Aim of the task:
Everything from the line with "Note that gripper" to the end of the data is to be retyped exactly, and nothing else.

Provided data:
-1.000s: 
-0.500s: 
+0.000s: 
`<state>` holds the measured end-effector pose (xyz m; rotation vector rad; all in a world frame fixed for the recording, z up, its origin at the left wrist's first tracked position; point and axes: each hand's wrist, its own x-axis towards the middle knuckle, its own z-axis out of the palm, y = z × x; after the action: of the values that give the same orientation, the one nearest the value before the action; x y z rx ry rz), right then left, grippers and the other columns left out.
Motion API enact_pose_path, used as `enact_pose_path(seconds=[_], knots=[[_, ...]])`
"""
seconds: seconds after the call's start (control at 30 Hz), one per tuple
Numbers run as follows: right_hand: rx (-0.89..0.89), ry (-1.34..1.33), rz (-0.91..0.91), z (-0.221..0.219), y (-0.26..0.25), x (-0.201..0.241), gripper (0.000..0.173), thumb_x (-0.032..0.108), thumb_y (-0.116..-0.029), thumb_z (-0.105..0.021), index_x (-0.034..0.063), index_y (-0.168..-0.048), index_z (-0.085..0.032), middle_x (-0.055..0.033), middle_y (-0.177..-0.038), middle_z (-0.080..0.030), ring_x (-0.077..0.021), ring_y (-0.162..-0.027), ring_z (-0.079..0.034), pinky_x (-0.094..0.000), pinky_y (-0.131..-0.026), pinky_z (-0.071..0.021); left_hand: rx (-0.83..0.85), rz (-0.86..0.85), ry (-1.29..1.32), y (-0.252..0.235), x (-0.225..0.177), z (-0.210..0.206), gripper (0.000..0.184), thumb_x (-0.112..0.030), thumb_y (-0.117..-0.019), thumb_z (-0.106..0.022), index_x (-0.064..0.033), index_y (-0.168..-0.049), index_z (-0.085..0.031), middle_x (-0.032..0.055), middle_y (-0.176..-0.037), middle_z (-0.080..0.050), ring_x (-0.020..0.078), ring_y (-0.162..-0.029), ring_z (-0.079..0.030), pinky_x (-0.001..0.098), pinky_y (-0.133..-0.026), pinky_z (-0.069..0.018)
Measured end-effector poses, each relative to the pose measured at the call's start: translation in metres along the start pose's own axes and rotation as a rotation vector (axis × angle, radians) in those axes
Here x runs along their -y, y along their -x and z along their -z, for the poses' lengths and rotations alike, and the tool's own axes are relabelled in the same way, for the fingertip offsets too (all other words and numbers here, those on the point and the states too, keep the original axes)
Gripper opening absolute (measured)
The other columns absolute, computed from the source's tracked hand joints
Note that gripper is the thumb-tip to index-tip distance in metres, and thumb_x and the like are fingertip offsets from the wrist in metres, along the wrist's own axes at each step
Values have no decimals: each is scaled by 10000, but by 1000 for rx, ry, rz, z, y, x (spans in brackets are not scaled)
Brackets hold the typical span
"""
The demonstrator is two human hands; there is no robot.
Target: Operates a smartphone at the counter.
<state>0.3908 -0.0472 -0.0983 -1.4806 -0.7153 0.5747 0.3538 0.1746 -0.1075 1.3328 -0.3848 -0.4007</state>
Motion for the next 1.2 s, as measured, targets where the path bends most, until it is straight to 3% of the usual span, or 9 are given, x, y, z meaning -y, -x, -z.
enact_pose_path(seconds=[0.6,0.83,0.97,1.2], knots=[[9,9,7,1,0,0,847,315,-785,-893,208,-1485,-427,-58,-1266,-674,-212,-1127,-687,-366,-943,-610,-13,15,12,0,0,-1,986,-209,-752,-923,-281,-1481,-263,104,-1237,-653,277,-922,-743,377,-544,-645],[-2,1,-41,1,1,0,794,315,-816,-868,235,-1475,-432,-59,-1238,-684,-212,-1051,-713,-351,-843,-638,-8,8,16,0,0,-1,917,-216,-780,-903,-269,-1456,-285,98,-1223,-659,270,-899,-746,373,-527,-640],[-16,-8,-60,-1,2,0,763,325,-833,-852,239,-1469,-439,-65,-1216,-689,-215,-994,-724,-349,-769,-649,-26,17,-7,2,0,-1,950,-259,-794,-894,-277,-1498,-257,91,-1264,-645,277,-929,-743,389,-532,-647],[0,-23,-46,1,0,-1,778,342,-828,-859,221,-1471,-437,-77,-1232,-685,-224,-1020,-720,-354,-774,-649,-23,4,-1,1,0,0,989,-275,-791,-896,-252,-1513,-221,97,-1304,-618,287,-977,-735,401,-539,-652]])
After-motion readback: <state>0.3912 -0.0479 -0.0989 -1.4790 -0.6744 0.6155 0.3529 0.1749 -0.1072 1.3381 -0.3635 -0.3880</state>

Solution to this exercise:
Note that gripper is the thumb-tip to index-tip distance in metres, and thumb_x and the like are fingertip offsets from the wrist in metres, along the wrist's own axes at each step
Values have no decimals: each is scaled by 10000, but by 1000 for rx, ry, rz, z, y, x (spans in brackets are not scaled)
Brackets hold the typical span
"""
The demonstrator is two human hands; there is no robot.
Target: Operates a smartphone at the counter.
<state>0.3908 -0.0472 -0.0983 -1.4806 -0.7153 0.5747 0.3538 0.1746 -0.1075 1.3328 -0.3848 -0.4007</state>
Motion for the next 1.2 s, as measured, targets where the path bends most, until it is straight to 3% of the usual span, or 9 are given, x, y, z meaning -y, -x, -z.
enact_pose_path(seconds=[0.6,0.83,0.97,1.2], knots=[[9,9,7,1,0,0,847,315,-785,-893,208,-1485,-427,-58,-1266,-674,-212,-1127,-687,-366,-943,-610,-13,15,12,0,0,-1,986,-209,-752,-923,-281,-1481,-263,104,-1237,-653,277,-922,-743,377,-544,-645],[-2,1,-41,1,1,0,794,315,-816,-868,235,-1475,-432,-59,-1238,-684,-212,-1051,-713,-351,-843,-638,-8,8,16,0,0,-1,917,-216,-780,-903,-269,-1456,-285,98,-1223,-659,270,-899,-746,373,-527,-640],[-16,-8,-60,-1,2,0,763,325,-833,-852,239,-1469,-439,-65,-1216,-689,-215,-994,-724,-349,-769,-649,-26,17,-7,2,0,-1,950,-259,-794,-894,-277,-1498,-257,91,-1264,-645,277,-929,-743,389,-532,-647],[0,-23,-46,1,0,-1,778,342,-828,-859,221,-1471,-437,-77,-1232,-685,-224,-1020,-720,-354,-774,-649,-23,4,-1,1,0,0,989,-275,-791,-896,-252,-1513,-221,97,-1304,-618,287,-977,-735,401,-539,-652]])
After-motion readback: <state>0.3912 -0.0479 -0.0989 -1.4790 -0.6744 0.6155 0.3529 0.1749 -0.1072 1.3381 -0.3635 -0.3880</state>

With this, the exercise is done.